Expatica news

Family-in-laws identified as Brussels hostages

18 August 2005

BRUSSELS — The two hostages being held by a prisoner on leave in a Brussels city centre apartment since Wednesday night have been identified as the man’s former mother-in-law and her daughter.

And the situation was still deadlocked at about 10.30pm on Thursday.

The kidnapping started after Farid Bamouhammad stormed into the apartment — located above the café Albertine on the Magdalenasteenweg near Central Station — at about 6pm on Wednesday and took the two women hostage.

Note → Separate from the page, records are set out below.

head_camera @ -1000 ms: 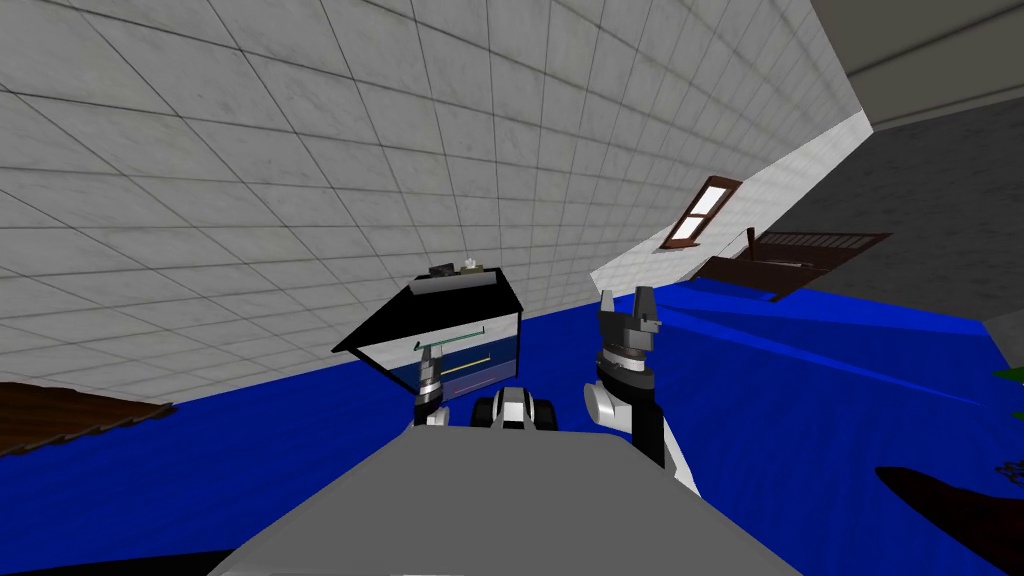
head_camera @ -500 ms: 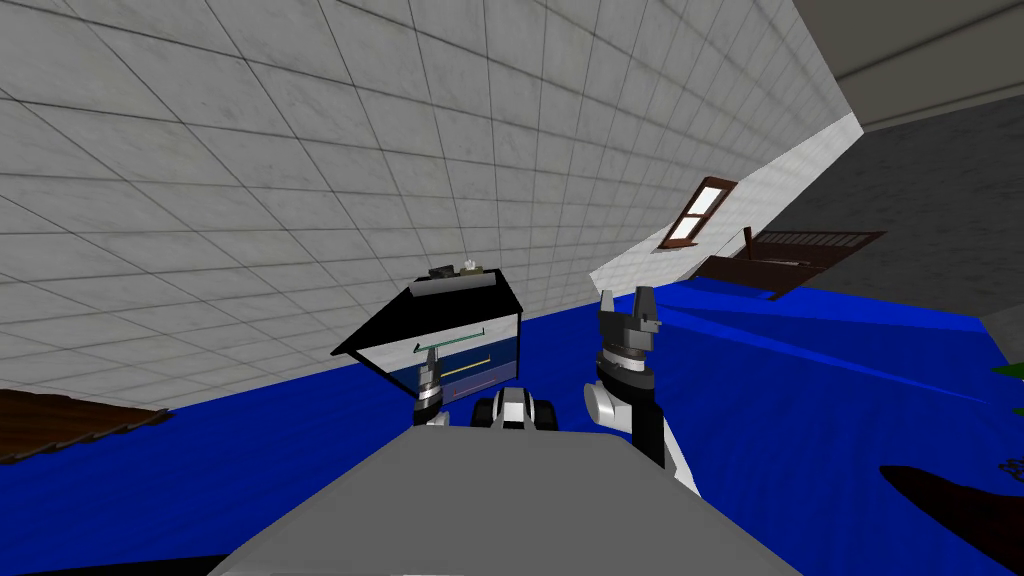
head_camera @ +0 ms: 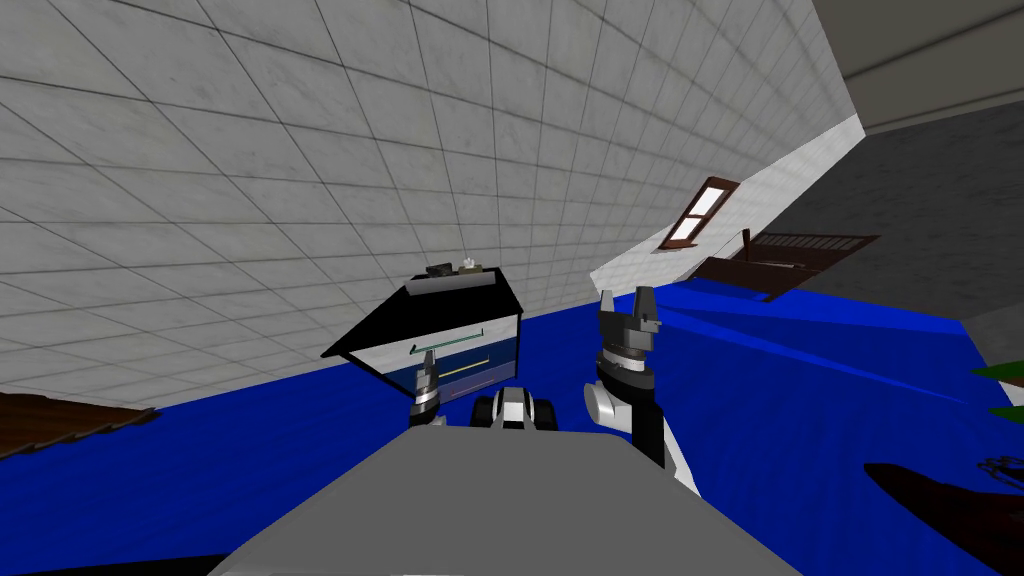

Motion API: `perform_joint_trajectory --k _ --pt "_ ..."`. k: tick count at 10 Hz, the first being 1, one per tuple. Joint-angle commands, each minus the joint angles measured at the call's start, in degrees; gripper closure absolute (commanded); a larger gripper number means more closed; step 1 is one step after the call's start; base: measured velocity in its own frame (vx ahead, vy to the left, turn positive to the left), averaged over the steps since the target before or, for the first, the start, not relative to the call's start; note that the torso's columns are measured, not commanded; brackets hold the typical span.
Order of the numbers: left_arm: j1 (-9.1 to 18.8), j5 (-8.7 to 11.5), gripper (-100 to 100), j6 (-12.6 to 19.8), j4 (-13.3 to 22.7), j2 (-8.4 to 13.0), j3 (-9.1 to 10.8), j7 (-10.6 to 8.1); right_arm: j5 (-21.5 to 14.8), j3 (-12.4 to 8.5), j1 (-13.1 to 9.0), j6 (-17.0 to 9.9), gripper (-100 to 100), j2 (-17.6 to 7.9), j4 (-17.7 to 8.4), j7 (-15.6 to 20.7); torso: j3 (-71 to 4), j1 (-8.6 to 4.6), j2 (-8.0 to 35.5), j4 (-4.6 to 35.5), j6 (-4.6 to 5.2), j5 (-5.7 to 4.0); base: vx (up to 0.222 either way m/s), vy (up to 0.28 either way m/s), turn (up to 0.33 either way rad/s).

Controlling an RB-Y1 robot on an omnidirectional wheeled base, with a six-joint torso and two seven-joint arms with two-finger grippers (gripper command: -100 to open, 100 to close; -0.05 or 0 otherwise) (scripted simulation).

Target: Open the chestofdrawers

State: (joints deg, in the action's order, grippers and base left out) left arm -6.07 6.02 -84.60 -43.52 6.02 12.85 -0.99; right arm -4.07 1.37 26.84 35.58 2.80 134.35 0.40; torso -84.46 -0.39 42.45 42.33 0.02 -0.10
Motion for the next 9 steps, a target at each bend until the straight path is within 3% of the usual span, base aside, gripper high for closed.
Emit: perform_joint_trajectory --k 1,3,4,5,9 --pt "0.6 0.2 -100 2.2 -1.9 0.4 0.07 0.01 0.0 0.0 0.0 0.0 0 0.0 0.0 0.0 0.0 0.09 -0.1 0.0 -0.02 0.00 -0.031 -0.113 0.014" --pt "1.5 0.4 -100 3.7 -2.3 0.1 0.07 0.07 0.0 0.0 0.0 0.0 0 0.0 0.0 0.0 -0.1 0.48 -0.2 -0.1 -0.02 0.12 -0.026 -0.093 0.016" --pt "1.8 0.4 -100 4.2 -2.3 -1.4 0.05 0.09 0.0 0.0 0.0 0.0 0 0.0 0.0 0.0 -0.1 0.52 -0.2 -0.1 -0.02 0.14 -0.024 -0.060 0.008" --pt "1.1 0.4 -100 3.7 -2.7 -0.7 0.02 0.00 0.0 0.0 0.0 0.0 0 0.0 0.0 0.0 -0.1 0.52 -0.2 -0.1 -0.02 0.14 -0.011 -0.026 0.001" --pt "4.3 0.7 -100 8.7 -4.2 0.7 0.41 -0.09 0.0 0.0 0.0 0.0 0 0.0 0.0 0.0 -0.1 0.34 -0.1 0.0 -0.02 0.08 -0.026 -0.021 0.025"
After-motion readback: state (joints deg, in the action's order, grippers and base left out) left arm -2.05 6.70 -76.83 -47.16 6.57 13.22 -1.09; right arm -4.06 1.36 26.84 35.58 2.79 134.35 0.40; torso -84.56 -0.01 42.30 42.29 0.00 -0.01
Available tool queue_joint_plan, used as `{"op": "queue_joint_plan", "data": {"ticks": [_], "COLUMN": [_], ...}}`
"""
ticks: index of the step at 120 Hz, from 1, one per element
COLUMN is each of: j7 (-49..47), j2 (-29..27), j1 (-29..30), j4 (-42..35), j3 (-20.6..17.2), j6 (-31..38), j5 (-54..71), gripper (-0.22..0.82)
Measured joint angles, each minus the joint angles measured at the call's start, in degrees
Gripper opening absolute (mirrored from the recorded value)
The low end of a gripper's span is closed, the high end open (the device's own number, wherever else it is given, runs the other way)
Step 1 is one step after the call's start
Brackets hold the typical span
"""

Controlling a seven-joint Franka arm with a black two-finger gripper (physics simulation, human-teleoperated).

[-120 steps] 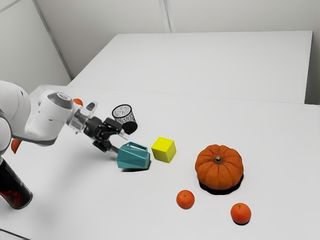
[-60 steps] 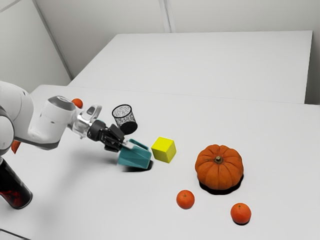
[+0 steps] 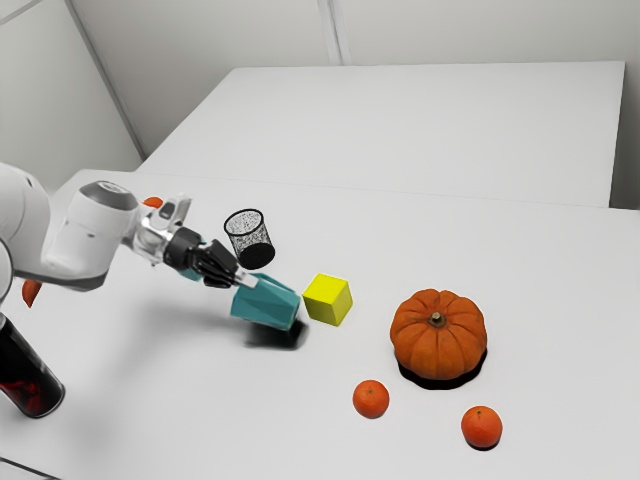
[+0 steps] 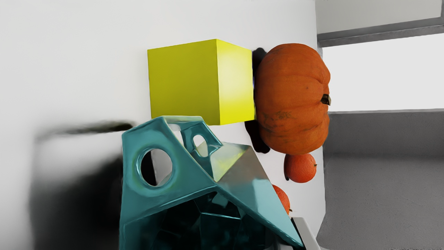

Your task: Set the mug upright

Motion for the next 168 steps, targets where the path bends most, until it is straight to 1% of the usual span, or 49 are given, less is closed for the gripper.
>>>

He allegedly threatened to shoot his mother-in-law — who has parental authority over the man’s two children — brandished a hand grenade and fired several shots outside.

Bamouhammad’s two daughters, aged three and eight, were also in the apartment at the time, but were released at about 10.30pm on Wednesday. The prosecutor has denied the children were released in exchange for cigarettes and alcohol.

It was initially believed the man kidnapped his former wife and another woman, but it has since been confirmed the hostages were his mother-in-law and her daughter.

The kidnapped women last appeared in front of the apartment window at about 4.30pm on Thursday, but the hostage-taker was not visible.

To ensure the safety of the hostages, the public prosecutor imposed a ‘information stop’ at about 5pm on Thursday because the kidnapper is following the media coverage.

Earlier, police had sealed off the area around the apartment and called in the bomb disposal squad DOVO and a specialist police intervention unit (SIE).

The kidnapper appeared briefly in front of the apartment window at about 8.15am on Thursday and shouted at police. 

The media was sent away from the sealed off area at about 9.30am and snipers were sighted, indicating a quick end to the kidnapping was about to occur. Nothing happened, however.

At 10am, negotiators with the federal police’s SIE squad spoke with the kidnapper and the hostages through the apartment window.

The public prosecutor then announced a press conference would be held at 3pm, but that was later cancelled.

A female police officer was slightly hurt at the start of the kidnapping. She was a member of the first team of police officers that arrived on the scene.

She was shot in the arm as the kidnapper fired his weapon from inside the apartment. However, the bullet only grazed her arm.

Police have sealed off the entire vicinity around the apartment.

The kidnapper, nicknamed ‘le Fou’, is a hardened criminal. In 1994, he shot someone dead in Brussels and soon after injured two police officers in a bank robbery.

He was convicted for the murder in 1997, but was released from prison two years later.

The man was presently being detained in the Aarlen prison for a kidnapping in a Brussels fast food restaurant in 2000. 

On that occasion, he held his then wife, their child and his parents-in-law hostage in a hamburger restaurant in Drogenbos. He was jailed for five years for the kidnapping. 

Bamouhammad was permitted to temporarily leave the prison after a children’s court judge allowed him to visit his daughter. The previous times the man had been allowed to leave his cell for a day had passed off without incident.

He left the prison again on Wednesday morning to visit his daughter and was meant to report back to the jail that night.